WORK REQUIRED
Read the lines below, and copy any that contain the string "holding".

◆ ◆ ◆ ◆ ◆ ◆ ◆

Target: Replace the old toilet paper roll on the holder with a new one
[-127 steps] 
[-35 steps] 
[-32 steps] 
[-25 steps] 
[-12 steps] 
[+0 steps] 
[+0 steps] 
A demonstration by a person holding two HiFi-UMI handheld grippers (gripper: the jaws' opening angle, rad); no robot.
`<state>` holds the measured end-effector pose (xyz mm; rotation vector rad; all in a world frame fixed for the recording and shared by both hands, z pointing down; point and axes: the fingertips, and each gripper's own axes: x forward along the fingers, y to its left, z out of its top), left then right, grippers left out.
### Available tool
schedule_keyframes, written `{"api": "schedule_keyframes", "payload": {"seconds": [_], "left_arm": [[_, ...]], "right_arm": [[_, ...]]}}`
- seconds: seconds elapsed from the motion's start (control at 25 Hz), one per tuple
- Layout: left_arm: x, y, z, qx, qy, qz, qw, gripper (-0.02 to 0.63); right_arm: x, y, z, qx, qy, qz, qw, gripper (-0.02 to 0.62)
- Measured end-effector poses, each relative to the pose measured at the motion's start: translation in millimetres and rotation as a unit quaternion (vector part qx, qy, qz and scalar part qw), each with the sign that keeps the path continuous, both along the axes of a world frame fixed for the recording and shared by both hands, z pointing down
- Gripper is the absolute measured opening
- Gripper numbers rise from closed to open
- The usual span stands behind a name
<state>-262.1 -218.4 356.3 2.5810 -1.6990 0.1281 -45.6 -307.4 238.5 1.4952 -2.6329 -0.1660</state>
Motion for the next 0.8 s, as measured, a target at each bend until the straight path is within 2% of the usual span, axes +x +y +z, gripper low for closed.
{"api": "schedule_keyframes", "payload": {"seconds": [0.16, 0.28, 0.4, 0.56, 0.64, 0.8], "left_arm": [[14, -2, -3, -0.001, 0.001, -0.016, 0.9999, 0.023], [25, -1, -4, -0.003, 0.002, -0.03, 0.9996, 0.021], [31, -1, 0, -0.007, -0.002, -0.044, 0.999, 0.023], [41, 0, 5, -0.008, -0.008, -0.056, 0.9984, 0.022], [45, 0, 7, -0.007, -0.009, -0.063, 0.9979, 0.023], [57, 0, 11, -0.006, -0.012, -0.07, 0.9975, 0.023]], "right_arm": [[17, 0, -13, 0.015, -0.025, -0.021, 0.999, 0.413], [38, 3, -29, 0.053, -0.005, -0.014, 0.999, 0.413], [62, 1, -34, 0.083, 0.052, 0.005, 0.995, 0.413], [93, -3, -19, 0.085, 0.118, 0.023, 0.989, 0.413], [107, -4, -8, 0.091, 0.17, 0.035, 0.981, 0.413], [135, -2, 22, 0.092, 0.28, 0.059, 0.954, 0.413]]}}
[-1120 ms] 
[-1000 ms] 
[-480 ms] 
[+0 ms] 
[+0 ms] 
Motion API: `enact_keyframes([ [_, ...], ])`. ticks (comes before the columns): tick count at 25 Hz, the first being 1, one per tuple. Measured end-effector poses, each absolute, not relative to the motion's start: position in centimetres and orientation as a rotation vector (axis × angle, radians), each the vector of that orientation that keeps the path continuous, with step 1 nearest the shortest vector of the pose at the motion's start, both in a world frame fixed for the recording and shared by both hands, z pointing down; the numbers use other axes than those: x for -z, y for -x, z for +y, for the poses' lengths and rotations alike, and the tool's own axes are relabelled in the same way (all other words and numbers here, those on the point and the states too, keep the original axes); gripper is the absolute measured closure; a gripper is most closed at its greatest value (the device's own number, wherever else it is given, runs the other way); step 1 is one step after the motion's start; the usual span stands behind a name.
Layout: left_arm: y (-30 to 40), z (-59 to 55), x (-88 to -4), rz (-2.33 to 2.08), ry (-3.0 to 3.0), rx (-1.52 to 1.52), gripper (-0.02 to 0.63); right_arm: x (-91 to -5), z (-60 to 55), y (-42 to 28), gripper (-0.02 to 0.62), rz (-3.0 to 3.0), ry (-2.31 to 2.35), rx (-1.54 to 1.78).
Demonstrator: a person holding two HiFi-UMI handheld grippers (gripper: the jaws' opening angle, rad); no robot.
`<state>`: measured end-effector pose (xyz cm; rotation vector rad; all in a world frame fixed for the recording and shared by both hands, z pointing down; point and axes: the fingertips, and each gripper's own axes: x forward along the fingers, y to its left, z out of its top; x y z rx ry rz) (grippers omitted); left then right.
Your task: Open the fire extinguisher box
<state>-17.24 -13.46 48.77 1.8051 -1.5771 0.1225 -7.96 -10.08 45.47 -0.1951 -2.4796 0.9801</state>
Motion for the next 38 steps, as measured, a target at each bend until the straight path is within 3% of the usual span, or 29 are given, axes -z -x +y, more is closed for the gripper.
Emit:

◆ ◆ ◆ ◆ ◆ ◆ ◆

EXPECTED OUTPUT
A demonstration by a person holding two HiFi-UMI handheld grippers (gripper: the jaws' opening angle, rad); no robot.
Demonstrator: a person holding two HiFi-UMI handheld grippers (gripper: the jaws' opening angle, rad); no robot.

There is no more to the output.